Their study cohort included 48 healthy neonates of 37 to 42 weeks’ gestation and their mothers. Serum thyroid function tests and urinary iodine excretion were measured for infants and mothers, and maternal milk iodine concentration were measured. What did their data show?

“Neonatal and maternal UI did not correlate with serum thyroid function tests…Among euthyroid neonates, UI was adequate despite low median maternal UI and MI concentrations. There were no significant correlations between UI or MI and thyroid function tests in the mothers and infants.“

What about in cases where there is documented thyroid dysfunction? Is urinary iodine a correlative marker in this patient population. An interesting study published in the journal Endocrine implies that it is not. The authors state:

“The prevalence of thyroid dysfunction varies in different populations. The aim of this cross-sectional study was to analyze the prevalence of undiagnosed thyroid dysfunction and thyroid antibodies and their relationship with urine iodine excretion in a representative sample of 1,124 (55.5% women; mean age: 44.8 ± 15.2 years) non-hospitalized Mediterranean adults, in Catalonia (Spain).”

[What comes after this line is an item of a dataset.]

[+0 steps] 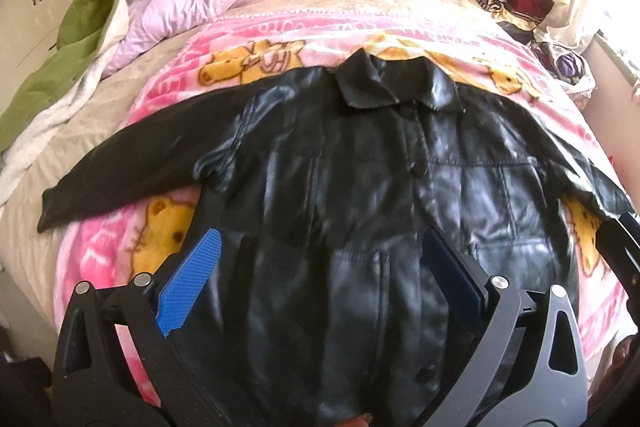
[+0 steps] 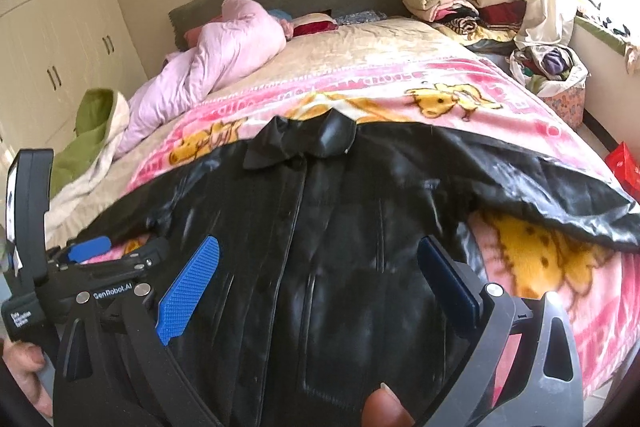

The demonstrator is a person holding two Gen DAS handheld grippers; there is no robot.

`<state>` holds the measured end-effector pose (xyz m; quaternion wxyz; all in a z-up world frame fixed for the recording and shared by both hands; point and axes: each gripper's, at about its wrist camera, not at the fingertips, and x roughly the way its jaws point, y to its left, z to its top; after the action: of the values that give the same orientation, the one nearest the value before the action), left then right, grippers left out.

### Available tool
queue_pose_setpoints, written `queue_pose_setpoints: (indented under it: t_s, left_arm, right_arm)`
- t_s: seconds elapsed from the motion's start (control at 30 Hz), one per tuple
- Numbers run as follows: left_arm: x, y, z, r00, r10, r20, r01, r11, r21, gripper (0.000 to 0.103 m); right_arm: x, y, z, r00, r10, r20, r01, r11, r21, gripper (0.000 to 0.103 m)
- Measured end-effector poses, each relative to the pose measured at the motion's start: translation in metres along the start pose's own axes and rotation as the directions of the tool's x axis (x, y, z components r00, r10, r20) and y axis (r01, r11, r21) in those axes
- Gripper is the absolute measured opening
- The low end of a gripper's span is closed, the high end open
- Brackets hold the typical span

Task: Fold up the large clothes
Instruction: 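Move the right tool to the jacket sleeve and grasp its cuff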

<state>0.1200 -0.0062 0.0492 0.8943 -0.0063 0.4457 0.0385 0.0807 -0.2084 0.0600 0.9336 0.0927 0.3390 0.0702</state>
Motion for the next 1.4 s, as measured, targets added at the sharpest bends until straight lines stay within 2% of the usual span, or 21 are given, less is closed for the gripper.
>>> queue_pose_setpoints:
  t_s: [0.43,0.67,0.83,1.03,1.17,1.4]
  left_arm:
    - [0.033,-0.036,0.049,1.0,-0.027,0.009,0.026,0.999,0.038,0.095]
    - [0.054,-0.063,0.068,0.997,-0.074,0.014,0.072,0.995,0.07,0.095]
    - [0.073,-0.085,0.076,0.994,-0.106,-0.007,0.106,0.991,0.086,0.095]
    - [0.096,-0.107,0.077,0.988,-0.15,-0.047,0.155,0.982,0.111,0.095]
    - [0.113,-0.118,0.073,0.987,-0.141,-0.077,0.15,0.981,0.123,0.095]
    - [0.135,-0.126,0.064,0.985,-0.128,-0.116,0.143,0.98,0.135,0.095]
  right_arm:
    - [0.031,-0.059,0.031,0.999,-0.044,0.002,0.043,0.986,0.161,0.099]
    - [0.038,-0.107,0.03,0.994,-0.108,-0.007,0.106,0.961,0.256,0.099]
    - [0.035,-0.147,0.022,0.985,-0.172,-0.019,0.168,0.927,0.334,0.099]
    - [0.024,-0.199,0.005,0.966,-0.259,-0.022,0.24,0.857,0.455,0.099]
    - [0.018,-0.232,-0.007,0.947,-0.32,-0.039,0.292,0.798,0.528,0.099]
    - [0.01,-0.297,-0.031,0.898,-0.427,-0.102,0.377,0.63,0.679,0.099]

They measured free thyroxine (fT4), thyroid-stimulating hormone (TSH), thyroperoxidase and thyroglobulin antibodies, and urine iodine. Interestingly, they found thyroid dysfunction in 8.9% of their subjects with 5.3% previously undiagnosed (13.61% and 9.8% in those over age 60). Rough indicators of autoimmune thyroiditis were present: thyroperoxidase antibodies in 2.4% of men and 9.4% of women and thyroglobulin antibodies in 1.3% of men and 3.8% of women. What about the correlation with urine iodine?

“No differences were observed in urine iodine between groups with thyroid dysfunction and euthyroidism, or between subjects with positive or negative antibodies.“

In other words, urine iodine completely failed to discriminate between those with normal and abnormal thyroid function.

Here’s what the evidence boils down to: iodine supplementation has its place when used with sound clinical judgment and a biological perspective in the hands of a practitioner with the knowledge and experience to assess the need and tolerance of each individual patient with care. As for protection from harmful doses of ionizing radiation, clinicians who employ a functional medicine perspective are well equipped to evaluate your resources for ameliorating oxidative and mutagenic stresses.